I wouldn’t be surprised, however, if Klentak deals for or signs another starter. One name that piqued my interest was Mat Latos, who didn’t pitch well in 2015 – but had better peripherals – and thus wouldn’t cost too much. Plus he’ll only be 28 in 2016. That said, Latos has been known to be a disruptive clubhouse force; I can’t think that Klentak – who has stressed good clubhouse chemistry – would go deep for Latos (though yes, Latos did pitch for Klentak’s Angels last year).

Otherwise, a name like Mike Pelfrey could become a reality.
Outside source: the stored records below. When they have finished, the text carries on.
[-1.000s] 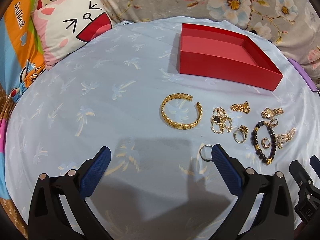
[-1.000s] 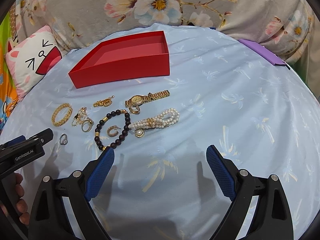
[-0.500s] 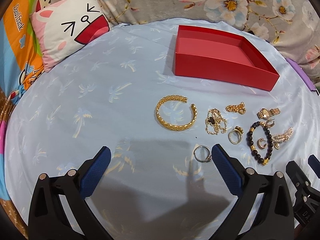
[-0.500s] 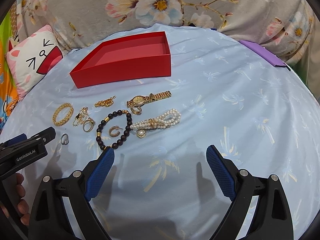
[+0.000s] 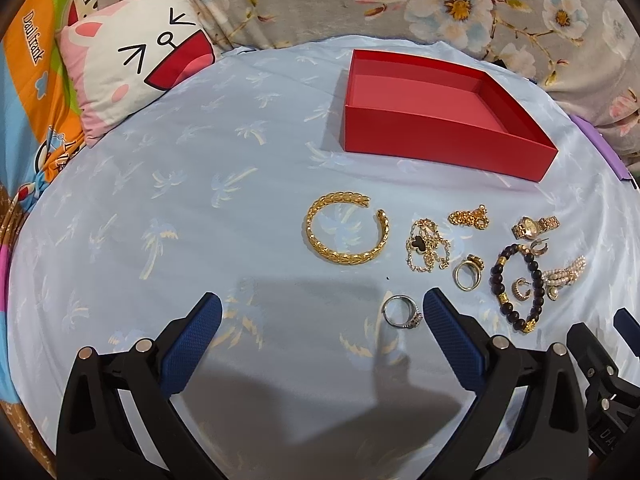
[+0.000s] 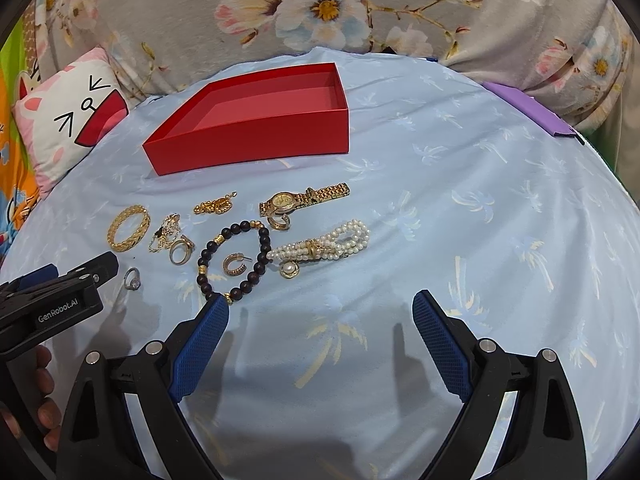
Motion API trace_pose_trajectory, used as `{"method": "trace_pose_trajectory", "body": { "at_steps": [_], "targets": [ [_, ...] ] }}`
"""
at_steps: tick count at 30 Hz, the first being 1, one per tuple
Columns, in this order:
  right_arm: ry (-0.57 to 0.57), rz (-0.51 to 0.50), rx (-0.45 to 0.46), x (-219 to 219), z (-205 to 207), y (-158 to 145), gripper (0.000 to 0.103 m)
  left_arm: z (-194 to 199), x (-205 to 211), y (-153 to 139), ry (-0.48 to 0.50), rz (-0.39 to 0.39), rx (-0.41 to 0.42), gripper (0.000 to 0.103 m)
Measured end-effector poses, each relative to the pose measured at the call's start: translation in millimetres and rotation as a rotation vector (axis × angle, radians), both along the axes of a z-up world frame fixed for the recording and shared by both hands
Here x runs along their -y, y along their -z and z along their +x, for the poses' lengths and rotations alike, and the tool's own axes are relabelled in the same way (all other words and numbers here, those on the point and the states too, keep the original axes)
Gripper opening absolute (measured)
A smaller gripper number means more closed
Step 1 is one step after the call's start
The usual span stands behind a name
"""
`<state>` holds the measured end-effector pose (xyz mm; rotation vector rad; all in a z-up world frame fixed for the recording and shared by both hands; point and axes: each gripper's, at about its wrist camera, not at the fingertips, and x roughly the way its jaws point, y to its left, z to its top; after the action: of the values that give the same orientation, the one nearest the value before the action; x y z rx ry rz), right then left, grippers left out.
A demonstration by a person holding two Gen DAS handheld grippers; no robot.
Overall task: Organize jewelry
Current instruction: 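Move both open tools toward the scattered jewelry, then grasp the gold cuff bangle with the left tool while the right tool approaches the pearl bracelet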
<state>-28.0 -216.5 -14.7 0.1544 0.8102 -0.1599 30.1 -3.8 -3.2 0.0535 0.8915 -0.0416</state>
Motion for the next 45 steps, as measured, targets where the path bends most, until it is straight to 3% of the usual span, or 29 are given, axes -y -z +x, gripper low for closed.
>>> {"method": "trace_pose_trajectory", "body": {
  "at_steps": [35,45],
  "targets": [
    [0.004,0.002,-0.004,1.6,1.0,3.0,0.091,6.7,7.4,6.8,0.002,0.001,-0.007,0.098],
    [0.023,0.011,-0.013,16.6,6.6,8.3,0.091,32.0,-9.5,19.7,-0.031,-0.061,-0.055,0.098]
  ]
}}
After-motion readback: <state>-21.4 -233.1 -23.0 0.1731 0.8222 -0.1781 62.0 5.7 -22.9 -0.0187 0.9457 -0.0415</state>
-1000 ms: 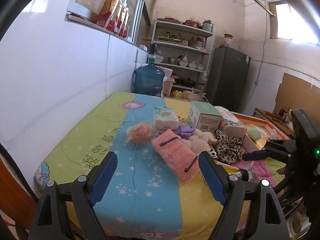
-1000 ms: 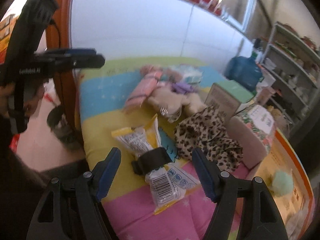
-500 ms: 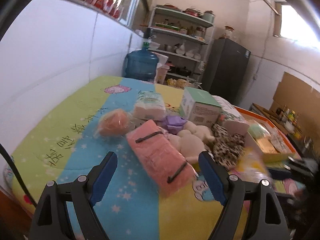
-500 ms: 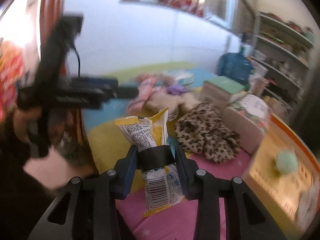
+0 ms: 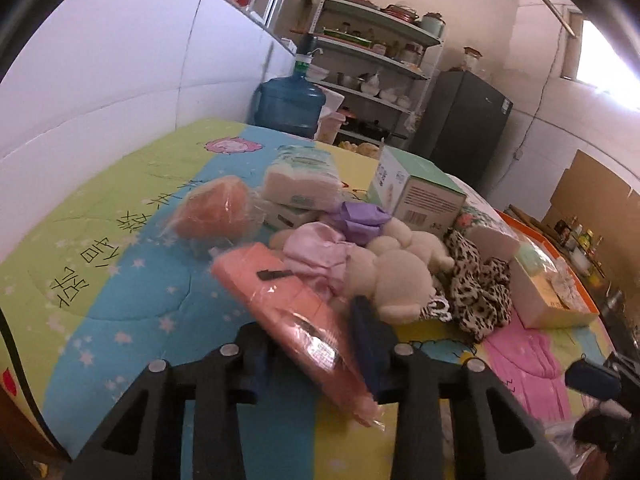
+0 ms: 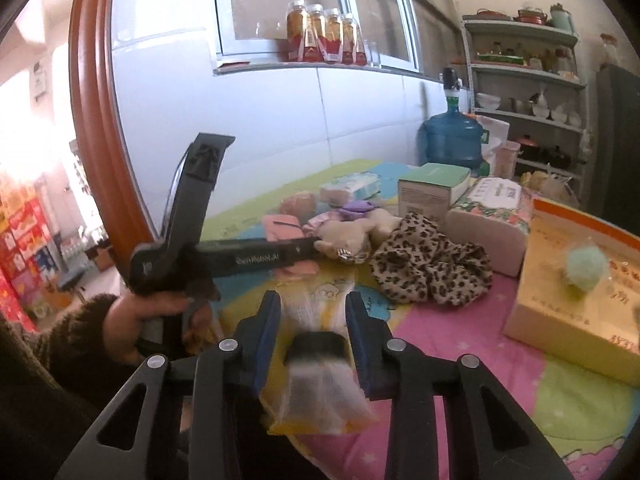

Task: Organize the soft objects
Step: 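Grasp the yellow snack packet with the right gripper while the left gripper grasps the bagged pink towel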

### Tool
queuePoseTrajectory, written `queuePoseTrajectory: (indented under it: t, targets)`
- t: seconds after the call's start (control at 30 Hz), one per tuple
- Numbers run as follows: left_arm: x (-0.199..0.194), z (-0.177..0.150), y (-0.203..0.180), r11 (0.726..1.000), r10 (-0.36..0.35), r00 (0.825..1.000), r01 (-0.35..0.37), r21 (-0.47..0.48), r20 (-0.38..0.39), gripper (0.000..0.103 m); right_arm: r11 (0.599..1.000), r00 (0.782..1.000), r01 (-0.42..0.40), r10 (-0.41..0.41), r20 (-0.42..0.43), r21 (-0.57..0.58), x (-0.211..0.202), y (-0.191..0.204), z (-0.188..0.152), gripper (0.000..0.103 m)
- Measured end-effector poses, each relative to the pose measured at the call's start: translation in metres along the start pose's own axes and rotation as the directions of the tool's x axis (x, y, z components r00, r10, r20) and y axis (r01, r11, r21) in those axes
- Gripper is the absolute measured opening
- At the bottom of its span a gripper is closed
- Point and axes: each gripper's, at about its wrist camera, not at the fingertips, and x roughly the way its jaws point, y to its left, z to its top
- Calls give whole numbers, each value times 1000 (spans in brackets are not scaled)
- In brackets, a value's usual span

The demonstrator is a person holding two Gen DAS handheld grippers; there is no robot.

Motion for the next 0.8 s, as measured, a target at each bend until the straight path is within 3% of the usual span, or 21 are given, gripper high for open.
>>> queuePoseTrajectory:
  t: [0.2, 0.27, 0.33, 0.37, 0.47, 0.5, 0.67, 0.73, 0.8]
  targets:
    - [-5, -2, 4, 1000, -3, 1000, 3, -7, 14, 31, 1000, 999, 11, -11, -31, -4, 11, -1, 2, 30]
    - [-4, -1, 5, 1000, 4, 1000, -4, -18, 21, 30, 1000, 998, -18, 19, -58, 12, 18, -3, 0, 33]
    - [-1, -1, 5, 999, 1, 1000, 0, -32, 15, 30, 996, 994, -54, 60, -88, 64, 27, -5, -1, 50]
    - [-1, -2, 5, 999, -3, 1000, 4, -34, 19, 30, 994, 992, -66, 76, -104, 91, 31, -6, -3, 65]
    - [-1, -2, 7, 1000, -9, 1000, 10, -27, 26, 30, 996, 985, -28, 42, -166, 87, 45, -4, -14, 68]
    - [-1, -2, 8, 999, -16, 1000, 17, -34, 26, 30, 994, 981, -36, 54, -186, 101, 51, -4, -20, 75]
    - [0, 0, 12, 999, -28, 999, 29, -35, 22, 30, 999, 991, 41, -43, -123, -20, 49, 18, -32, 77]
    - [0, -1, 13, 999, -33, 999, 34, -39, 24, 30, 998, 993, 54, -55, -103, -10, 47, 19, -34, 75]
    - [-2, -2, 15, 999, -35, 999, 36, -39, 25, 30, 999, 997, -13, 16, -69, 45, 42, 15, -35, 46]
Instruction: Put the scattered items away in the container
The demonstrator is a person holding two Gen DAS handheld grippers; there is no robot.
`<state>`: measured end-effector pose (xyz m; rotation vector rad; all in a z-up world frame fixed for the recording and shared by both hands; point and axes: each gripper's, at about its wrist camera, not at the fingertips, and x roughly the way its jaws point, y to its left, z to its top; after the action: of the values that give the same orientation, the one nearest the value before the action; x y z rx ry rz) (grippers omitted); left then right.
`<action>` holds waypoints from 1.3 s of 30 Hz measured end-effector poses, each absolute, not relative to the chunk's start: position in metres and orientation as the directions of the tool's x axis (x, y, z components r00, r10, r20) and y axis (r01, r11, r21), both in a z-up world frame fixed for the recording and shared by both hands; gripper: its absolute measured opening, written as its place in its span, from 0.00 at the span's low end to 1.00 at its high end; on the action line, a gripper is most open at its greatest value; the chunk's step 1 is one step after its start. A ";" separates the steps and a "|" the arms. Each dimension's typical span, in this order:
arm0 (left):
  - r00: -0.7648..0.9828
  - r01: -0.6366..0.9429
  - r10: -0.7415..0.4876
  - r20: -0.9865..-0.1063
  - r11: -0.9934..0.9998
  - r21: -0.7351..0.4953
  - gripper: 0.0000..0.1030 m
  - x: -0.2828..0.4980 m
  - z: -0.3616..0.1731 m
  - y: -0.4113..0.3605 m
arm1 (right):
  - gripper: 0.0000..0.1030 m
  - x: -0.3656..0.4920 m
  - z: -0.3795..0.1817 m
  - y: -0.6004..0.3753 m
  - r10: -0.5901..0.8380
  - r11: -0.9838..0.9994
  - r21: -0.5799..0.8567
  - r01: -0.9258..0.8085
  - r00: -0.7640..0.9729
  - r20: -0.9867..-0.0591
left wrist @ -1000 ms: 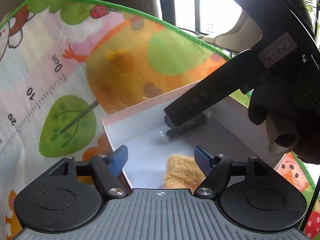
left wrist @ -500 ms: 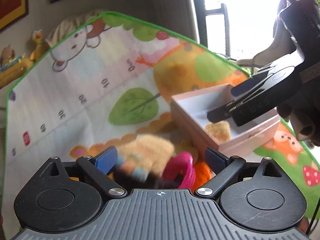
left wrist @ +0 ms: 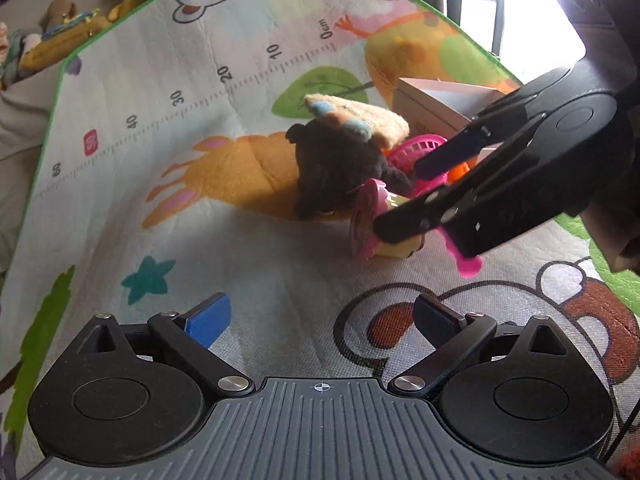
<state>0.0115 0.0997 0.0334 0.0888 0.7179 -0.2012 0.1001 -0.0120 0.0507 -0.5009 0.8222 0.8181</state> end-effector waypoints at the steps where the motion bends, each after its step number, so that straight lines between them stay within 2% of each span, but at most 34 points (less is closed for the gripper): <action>1: 0.735 0.218 -0.158 -0.659 0.976 0.009 0.98 0.010 0.033 0.100 | 0.38 0.098 0.052 -0.013 0.432 0.603 -0.085 -0.793 0.414 -0.801; 4: 0.733 0.227 -0.171 -0.659 0.974 0.000 0.98 0.007 0.031 0.101 | 0.37 0.091 0.064 -0.037 0.472 0.638 -0.018 -0.770 0.410 -0.781; 7: 0.732 0.245 -0.199 -0.651 0.969 -0.021 0.98 0.004 0.031 0.100 | 0.37 0.072 0.071 -0.080 0.487 0.701 0.000 -0.714 0.478 -0.731; 13: 0.743 0.305 -0.291 -0.603 0.949 -0.081 0.98 0.013 0.034 0.082 | 0.37 0.060 0.057 -0.165 0.424 0.860 0.108 -0.498 0.581 -0.695; 15: 0.730 0.331 -0.321 -0.604 0.938 -0.098 0.98 0.024 0.035 0.068 | 0.46 0.059 0.057 -0.181 0.431 0.874 0.148 -0.464 0.595 -0.679; 18: 0.706 0.365 -0.346 -0.618 0.926 -0.101 0.98 0.044 0.038 0.042 | 0.62 0.056 0.057 -0.189 0.389 0.897 0.104 -0.430 0.656 -0.646; 20: 0.695 0.374 -0.352 -0.627 0.922 -0.102 0.98 0.058 0.042 0.029 | 0.77 0.055 0.055 -0.195 0.358 0.913 0.075 -0.402 0.699 -0.618; 23: 0.684 0.335 -0.331 -0.650 0.934 -0.124 0.98 0.080 0.045 0.017 | 0.86 0.058 0.049 -0.204 0.343 0.929 0.094 -0.359 0.732 -0.589; 25: 0.665 0.302 -0.342 -0.664 0.936 -0.179 0.98 0.096 0.043 0.014 | 0.92 0.058 0.044 -0.214 0.376 0.922 0.158 -0.353 0.722 -0.581; 27: 0.655 0.276 -0.342 -0.674 0.938 -0.209 0.98 0.112 0.039 0.009 | 0.93 0.057 0.038 -0.222 0.393 0.918 0.197 -0.344 0.726 -0.564; 31: 0.662 0.295 -0.304 -0.685 0.946 -0.135 0.98 0.137 0.036 -0.004 | 0.93 0.055 0.030 -0.233 0.381 0.924 0.224 -0.309 0.762 -0.523; 33: 0.663 0.305 -0.270 -0.698 0.949 -0.078 0.89 0.147 0.036 -0.008 | 0.96 0.054 0.023 -0.242 0.382 0.922 0.263 -0.283 0.774 -0.505; 34: 0.656 0.321 -0.269 -0.705 0.945 -0.063 0.72 0.148 0.037 -0.008 | 0.98 0.055 0.020 -0.246 0.386 0.918 0.290 -0.269 0.773 -0.504; 35: 0.648 0.334 -0.271 -0.712 0.941 -0.054 0.50 0.148 0.038 -0.008 | 0.98 0.058 0.019 -0.250 0.388 0.915 0.311 -0.256 0.769 -0.508; 36: 0.647 0.338 -0.258 -0.717 0.941 -0.034 0.43 0.147 0.040 -0.008 | 0.98 0.060 0.018 -0.252 0.390 0.913 0.326 -0.246 0.765 -0.512; 38: 0.657 0.354 -0.220 -0.721 0.935 0.037 0.24 0.139 0.045 -0.007 | 0.99 0.064 0.016 -0.256 0.407 0.902 0.358 -0.241 0.752 -0.519; 39: 0.662 0.362 -0.206 -0.720 0.930 0.066 0.23 0.134 0.048 -0.006 | 0.99 0.066 0.015 -0.257 0.417 0.896 0.373 -0.241 0.745 -0.521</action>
<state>0.1336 -0.0062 0.0479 0.2109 0.7847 -0.3237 0.0661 -0.2573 0.0146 0.2917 0.6359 0.3660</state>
That’s not terrible, as he wouldn’t command a big contract and has some potential, however limited. What would be terrible is if the Phils settle for a pitcher like retread veteran Kyle Lohse. No offense to Lohse – he’s just not the kind of arm the Phils should be targeting.

And the Phils shouldn’t target a high-priced arm like David Price or Zack Greinke. The Phils are still a ways from fielding a squad that can compete for a championship; signing a big name like Price or Greinke won’t get them much closer. Moreover, signing a high-priced pitcher in free agency is a high risk. The Phils should be risking high in the draft and international pool to build a foundation. Right now they should opt not take high risks for proven major leaguers (the only exception for me is Jason Heyward, who’s still very young and has superb everyday tools).

Anyway, we can hope the Phillies have about 640 innings in the foursome slated to start the season on the mound (Nola, Hellickson, Eickhoff, Morgan). If the bullpen contributes around 520 innings (last year’s pen threw 543 innings), that means the Phils will still need to find 220-230 innings out there.

How the Phillies choose to fill those 220-230 innings will prove if Klentak and Co. are standing behind their strategy.